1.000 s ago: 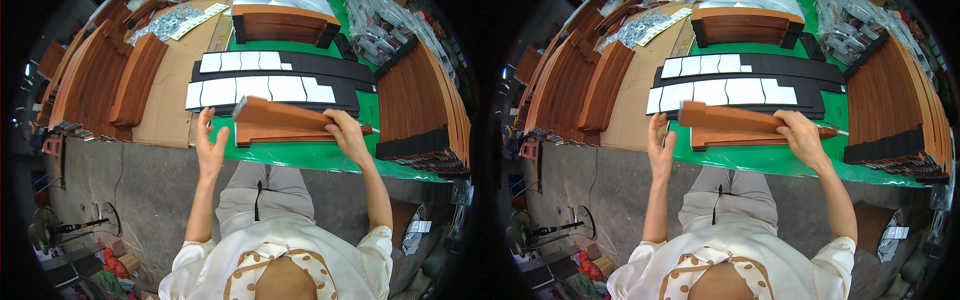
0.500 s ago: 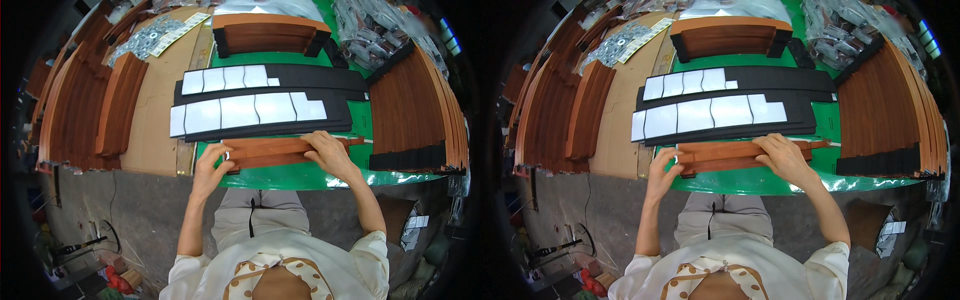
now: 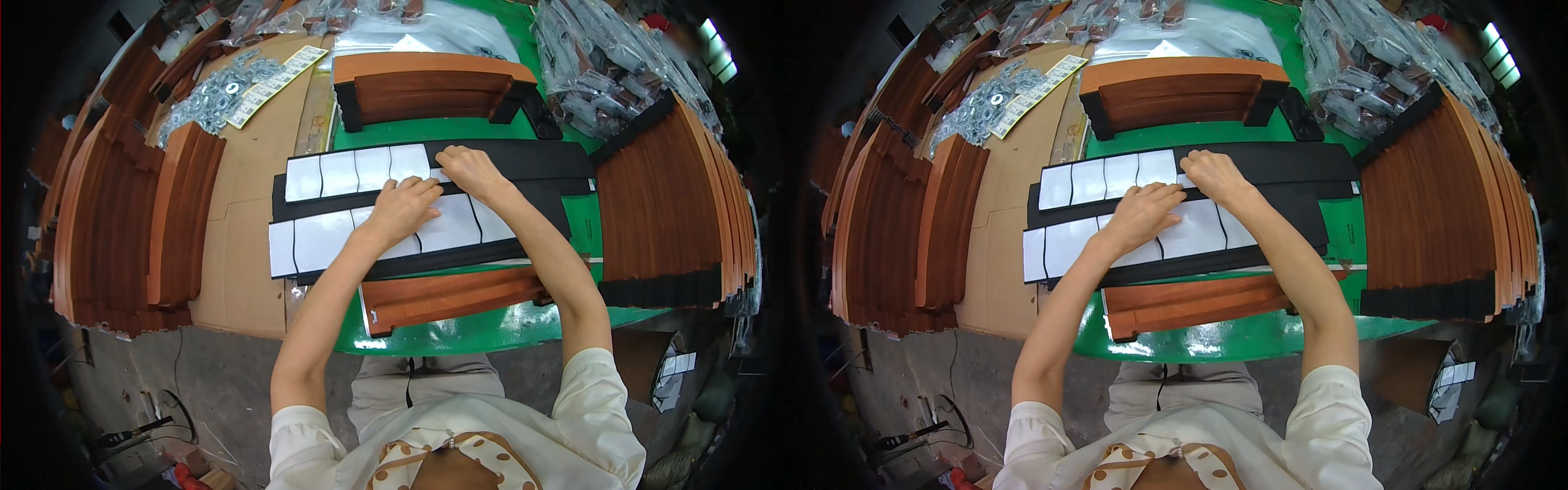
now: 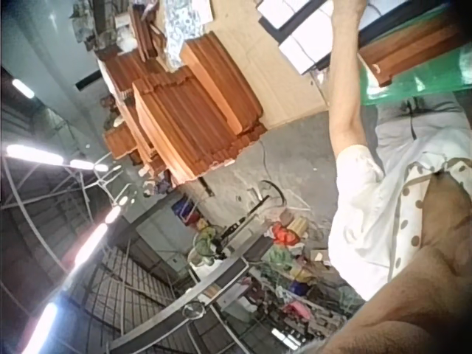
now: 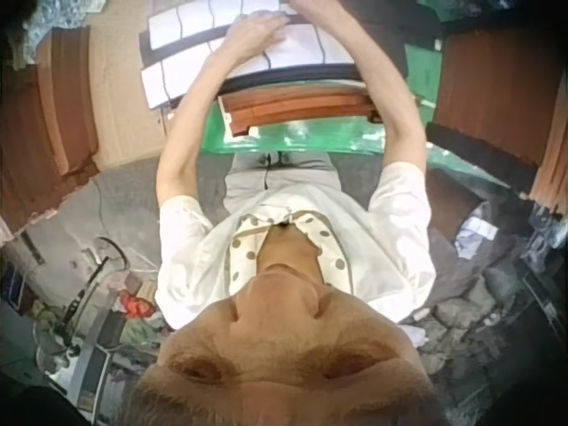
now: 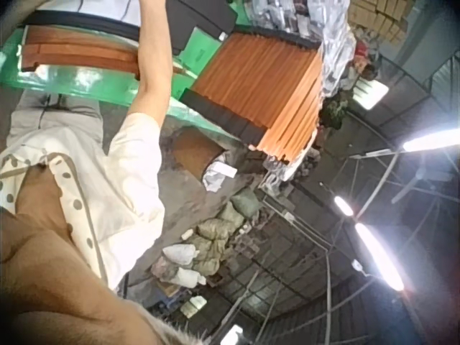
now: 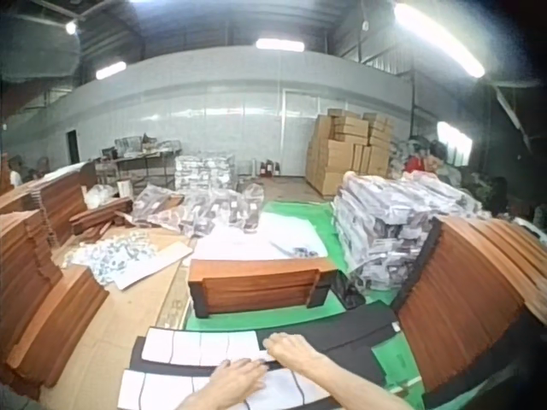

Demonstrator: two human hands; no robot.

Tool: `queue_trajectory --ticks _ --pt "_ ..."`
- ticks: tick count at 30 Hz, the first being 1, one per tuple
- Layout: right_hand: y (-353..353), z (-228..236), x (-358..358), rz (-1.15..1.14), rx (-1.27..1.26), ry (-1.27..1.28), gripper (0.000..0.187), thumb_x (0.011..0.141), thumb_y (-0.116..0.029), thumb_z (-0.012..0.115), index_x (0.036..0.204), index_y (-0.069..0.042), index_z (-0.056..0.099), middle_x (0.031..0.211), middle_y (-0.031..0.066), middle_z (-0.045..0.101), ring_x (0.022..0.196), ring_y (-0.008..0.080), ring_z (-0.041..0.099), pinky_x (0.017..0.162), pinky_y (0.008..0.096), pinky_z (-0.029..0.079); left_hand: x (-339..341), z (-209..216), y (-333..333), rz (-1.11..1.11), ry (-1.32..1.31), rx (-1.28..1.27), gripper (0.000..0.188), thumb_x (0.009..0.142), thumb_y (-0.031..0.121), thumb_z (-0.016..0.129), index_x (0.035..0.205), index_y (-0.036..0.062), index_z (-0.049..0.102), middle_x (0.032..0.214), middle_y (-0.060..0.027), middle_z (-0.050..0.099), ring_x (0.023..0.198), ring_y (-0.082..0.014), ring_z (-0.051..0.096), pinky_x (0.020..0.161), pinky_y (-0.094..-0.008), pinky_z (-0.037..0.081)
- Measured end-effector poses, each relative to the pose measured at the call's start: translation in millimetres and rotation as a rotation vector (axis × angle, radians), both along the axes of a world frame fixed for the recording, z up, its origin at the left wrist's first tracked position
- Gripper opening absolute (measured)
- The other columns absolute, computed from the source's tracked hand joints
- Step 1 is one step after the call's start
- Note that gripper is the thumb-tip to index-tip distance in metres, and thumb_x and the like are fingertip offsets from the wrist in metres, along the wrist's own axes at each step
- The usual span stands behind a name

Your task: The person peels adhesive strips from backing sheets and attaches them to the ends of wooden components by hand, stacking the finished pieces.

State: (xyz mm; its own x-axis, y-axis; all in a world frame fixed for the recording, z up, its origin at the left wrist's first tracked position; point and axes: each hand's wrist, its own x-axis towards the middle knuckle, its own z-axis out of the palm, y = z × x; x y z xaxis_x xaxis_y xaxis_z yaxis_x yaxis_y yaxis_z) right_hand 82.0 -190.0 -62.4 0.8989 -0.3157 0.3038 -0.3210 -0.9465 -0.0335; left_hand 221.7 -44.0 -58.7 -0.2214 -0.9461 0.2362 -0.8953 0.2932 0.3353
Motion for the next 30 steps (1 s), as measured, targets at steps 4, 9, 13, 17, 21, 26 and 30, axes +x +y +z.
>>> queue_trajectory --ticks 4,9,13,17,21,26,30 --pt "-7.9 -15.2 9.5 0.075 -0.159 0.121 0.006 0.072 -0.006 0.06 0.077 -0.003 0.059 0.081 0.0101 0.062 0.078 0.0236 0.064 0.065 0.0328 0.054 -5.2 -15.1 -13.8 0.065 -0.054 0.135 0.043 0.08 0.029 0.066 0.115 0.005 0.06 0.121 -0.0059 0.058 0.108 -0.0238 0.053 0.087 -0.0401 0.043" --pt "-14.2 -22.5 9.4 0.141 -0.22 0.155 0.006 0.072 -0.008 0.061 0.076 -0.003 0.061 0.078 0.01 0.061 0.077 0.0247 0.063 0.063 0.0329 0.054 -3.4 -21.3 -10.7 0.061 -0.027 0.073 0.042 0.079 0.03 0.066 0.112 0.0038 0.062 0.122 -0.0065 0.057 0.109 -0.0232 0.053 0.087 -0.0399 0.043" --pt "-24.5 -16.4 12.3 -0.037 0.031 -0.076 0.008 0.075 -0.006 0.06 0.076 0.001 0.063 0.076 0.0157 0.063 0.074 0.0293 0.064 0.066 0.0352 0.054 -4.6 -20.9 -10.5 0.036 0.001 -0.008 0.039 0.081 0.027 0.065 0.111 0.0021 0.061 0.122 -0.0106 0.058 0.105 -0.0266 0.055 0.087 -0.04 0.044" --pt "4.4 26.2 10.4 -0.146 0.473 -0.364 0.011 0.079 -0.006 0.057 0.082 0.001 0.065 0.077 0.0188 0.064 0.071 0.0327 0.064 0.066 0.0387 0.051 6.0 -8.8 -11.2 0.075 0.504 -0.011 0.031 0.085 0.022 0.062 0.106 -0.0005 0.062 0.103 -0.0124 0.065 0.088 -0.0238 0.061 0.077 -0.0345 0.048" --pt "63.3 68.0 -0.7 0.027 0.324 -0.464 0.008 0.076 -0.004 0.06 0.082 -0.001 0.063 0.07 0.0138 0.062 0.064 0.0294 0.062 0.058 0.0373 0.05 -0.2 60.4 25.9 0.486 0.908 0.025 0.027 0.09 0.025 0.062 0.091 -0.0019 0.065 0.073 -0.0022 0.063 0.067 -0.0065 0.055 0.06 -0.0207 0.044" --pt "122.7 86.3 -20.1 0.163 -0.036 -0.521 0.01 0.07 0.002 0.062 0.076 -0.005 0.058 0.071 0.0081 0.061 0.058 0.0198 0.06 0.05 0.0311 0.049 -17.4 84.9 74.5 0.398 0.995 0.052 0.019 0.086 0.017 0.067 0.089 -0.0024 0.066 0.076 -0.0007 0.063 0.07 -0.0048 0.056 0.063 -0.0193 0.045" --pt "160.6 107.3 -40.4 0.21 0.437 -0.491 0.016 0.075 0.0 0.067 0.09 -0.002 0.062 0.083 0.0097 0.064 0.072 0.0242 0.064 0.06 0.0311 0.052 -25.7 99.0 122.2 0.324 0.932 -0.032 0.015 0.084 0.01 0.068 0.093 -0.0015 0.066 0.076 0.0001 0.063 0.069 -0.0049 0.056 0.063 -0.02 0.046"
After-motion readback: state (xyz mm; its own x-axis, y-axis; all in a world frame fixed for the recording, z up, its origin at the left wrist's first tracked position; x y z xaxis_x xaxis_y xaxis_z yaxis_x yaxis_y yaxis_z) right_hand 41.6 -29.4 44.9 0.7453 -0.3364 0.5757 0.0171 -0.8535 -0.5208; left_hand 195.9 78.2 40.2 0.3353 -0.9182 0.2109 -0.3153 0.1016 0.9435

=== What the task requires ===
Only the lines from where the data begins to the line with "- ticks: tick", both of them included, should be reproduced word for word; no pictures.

=== Response to this task ===
1.000 s ago: 
0.500 s ago: 
now: 
now: 
now: 
now: 
now: 

Demonstrator: two human hands; no robot.

Tool: `queue_trajectory --ticks _ --pt "_ ..."`
- ticks: tick count at 30 Hz, the first being 1, one per tuple

The response to this exercise is now complete.